Task prompt:
The answer must consist of each line below that contains the word "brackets", copied in full.

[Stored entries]

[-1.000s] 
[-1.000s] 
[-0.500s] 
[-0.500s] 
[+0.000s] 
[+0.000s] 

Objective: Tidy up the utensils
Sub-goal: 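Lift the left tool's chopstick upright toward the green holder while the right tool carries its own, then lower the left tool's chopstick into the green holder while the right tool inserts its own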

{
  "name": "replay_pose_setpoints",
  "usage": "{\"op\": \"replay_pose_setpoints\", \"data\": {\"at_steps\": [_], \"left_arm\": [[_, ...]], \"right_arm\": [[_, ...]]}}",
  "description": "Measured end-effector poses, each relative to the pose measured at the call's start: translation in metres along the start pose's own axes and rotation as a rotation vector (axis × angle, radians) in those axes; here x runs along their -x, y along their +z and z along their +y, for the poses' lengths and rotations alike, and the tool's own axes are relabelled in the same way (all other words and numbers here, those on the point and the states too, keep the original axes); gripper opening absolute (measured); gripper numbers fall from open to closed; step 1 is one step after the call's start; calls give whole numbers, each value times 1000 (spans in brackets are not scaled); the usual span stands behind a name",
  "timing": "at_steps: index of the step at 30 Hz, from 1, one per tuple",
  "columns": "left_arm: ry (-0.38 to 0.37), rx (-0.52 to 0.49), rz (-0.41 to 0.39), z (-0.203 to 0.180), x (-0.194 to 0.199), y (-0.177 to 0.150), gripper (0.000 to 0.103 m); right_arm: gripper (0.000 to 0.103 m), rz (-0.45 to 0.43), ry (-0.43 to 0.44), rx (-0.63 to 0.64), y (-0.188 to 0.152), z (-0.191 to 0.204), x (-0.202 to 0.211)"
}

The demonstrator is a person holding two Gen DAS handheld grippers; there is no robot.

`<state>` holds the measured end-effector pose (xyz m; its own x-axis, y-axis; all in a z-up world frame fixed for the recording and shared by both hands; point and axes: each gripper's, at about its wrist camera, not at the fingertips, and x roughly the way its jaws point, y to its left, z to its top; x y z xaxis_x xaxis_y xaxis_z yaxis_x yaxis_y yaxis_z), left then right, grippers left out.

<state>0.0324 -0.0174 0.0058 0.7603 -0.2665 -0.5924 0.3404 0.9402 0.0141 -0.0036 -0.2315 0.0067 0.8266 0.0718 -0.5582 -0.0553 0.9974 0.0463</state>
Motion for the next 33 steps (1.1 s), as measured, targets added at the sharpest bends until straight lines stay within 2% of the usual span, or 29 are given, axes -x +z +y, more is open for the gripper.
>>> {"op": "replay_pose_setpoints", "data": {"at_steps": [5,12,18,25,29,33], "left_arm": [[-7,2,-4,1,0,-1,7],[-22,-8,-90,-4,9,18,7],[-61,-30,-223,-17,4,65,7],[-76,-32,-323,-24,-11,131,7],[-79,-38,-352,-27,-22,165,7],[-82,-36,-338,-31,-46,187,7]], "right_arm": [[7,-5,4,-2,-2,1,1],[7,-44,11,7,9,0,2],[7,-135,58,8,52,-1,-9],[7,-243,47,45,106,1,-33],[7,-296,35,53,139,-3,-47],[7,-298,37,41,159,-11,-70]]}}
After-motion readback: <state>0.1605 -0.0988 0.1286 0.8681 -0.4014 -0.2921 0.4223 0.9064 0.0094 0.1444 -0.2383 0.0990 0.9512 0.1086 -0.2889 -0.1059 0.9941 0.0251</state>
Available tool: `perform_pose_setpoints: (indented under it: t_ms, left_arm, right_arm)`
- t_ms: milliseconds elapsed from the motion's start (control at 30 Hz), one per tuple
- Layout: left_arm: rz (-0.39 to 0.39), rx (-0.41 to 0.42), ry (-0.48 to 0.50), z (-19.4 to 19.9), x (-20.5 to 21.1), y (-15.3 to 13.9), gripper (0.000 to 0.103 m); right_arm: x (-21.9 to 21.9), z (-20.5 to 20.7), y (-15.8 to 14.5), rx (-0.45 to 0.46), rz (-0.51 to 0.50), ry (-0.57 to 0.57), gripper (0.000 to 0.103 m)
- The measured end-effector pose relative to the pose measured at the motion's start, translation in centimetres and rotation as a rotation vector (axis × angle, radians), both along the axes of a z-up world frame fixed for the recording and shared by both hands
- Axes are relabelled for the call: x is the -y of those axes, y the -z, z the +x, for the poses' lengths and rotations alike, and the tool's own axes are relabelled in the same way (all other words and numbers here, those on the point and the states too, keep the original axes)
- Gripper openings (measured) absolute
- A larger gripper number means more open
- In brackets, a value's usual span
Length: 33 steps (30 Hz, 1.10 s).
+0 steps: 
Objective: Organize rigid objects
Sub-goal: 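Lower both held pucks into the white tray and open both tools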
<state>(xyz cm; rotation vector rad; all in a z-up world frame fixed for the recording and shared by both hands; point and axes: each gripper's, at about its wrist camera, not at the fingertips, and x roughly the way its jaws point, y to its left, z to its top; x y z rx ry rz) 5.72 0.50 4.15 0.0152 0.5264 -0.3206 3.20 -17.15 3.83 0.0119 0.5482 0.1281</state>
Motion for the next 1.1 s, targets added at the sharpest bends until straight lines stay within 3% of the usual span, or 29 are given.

Response to the task:
  "description": "Measured end-effector poses, each relative to the pose measured at the call's start: translation in metres along the start pose's own axes and rotation as a rotation vector (axis × angle, radians) in those axes; here x runs along their -x, y along their +z and z along their +y, for the poses' lengths and rotations alike, and the tool's own axes are relabelled in the same way (all other words and numbers here, those on the point and the states too, keep the original axes); gripper opening absolute (measured); gripper numbers fall from open to closed; step 1 is one step after the call's start; calls give whole numbers, each value times 1000 (spans in brackets are not scaled); the usual span stands behind a name",
- In brackets, a value's usual span

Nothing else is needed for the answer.